● **Task item**
Repeat word for word every line of the data below, from the first through the line containing "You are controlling", and stop there.

Dataset extract section start

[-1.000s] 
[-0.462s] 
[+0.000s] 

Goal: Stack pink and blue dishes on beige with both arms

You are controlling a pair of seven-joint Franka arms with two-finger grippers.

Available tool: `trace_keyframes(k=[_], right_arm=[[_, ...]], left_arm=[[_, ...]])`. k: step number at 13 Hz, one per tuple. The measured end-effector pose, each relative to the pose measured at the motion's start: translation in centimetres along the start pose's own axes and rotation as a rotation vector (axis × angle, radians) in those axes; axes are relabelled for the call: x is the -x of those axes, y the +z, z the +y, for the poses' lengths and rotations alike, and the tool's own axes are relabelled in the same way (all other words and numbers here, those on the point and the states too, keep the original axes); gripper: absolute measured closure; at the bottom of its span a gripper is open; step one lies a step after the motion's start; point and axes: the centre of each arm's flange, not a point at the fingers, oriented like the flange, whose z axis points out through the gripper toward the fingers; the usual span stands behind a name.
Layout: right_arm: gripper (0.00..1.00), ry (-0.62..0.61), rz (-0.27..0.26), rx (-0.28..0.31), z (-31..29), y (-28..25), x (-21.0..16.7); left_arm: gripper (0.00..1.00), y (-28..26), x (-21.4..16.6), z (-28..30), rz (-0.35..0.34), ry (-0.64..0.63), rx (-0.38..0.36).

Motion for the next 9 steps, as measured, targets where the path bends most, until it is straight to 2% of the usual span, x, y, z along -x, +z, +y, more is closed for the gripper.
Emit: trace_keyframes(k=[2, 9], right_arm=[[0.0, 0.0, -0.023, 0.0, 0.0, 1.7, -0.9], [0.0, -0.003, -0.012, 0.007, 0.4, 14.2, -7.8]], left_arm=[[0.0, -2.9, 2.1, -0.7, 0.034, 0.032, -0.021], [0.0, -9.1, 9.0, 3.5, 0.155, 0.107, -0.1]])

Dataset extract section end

● **Your solution**
[-1.000s] 
[-0.462s] 
[+0.000s] 

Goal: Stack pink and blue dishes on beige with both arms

You are controlling a pair of seven-joint Franka arms with two-finger grippers.

Nothing else is needed to complete this exercise.